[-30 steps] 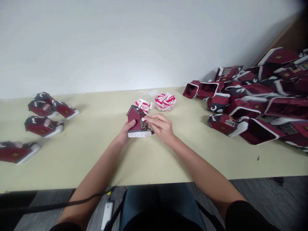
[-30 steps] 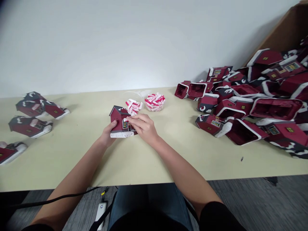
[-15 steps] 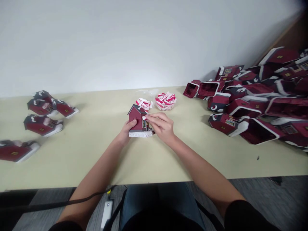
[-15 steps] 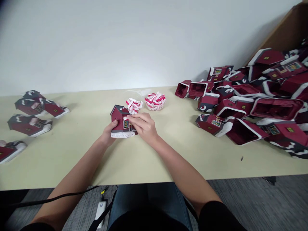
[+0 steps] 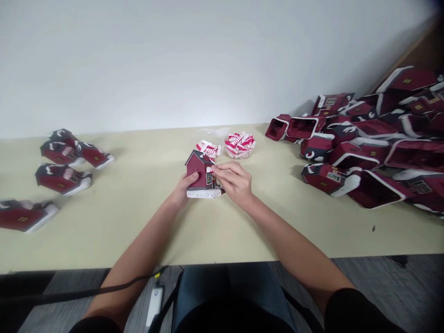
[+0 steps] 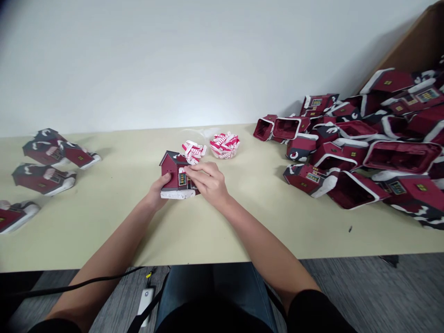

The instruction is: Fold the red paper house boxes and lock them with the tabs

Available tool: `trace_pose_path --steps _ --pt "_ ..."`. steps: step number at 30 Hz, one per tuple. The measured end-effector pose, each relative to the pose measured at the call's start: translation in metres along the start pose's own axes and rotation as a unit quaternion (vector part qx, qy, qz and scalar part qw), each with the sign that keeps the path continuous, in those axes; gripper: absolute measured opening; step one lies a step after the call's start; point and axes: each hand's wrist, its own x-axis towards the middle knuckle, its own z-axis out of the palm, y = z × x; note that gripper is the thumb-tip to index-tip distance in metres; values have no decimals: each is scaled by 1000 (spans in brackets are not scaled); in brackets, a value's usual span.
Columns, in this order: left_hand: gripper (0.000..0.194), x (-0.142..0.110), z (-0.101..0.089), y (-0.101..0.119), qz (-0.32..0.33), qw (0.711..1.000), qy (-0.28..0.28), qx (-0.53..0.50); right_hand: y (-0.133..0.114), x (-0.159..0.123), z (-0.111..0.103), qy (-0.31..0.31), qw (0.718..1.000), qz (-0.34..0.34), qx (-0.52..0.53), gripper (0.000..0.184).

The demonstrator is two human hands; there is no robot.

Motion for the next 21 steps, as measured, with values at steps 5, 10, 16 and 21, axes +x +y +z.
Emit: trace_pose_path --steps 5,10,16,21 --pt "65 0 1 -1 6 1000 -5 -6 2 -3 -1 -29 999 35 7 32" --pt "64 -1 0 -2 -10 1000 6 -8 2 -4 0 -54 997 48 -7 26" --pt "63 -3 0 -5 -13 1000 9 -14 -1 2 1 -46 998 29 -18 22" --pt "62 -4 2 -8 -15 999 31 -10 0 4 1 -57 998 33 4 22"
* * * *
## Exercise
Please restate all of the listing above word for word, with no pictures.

## Result of this exercise
[-30 steps] 
[-30 steps] 
[-15 steps] 
[-15 steps] 
[+0 steps] 
[+0 steps] 

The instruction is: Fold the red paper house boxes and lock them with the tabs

Available tool: `trace_pose_path --steps _ --pt "_ ..."`. steps: step number at 30 Hz, one per tuple. The measured end-effector pose, each relative to the pose measured at the call's start: translation in metres along the start pose's own axes and rotation as a unit quaternion (vector part qx, qy, qz and scalar part qw), each with the sign that keeps the path continuous, in those axes; gripper: absolute measured opening; step one lies a step after the call's start; point and axes: each hand's wrist, its own x-axis towards the middle knuckle, its own z-axis out of the palm, y = z × x; note that gripper is the thumb-tip to index-tip distance in metres; values have no decimals: each is scaled by 1000 (spans in brackets are not scaled); in brackets, a value's usual span.
Columns, in this order: left_hand: gripper (0.000..0.194), x (-0.142..0.110), z (-0.101..0.089), y (-0.101..0.119), qz (-0.32..0.33), qw (0.711..1.000), qy (-0.28..0.28), qx (-0.53..0.50); right_hand: y (-0.133..0.114), x (-0.159..0.123), z (-0.111..0.103), qy (-0.31..0.31), qw (0.718..1.000), qz (-0.34..0.34), qx (-0.52..0.53), gripper (0.000..0.184).

The demonstrator is two human hands; there is no robot.

Motion for the next 21 steps, as measured, with values at steps 5, 10, 16 and 21, axes +x +y +z.
Emit: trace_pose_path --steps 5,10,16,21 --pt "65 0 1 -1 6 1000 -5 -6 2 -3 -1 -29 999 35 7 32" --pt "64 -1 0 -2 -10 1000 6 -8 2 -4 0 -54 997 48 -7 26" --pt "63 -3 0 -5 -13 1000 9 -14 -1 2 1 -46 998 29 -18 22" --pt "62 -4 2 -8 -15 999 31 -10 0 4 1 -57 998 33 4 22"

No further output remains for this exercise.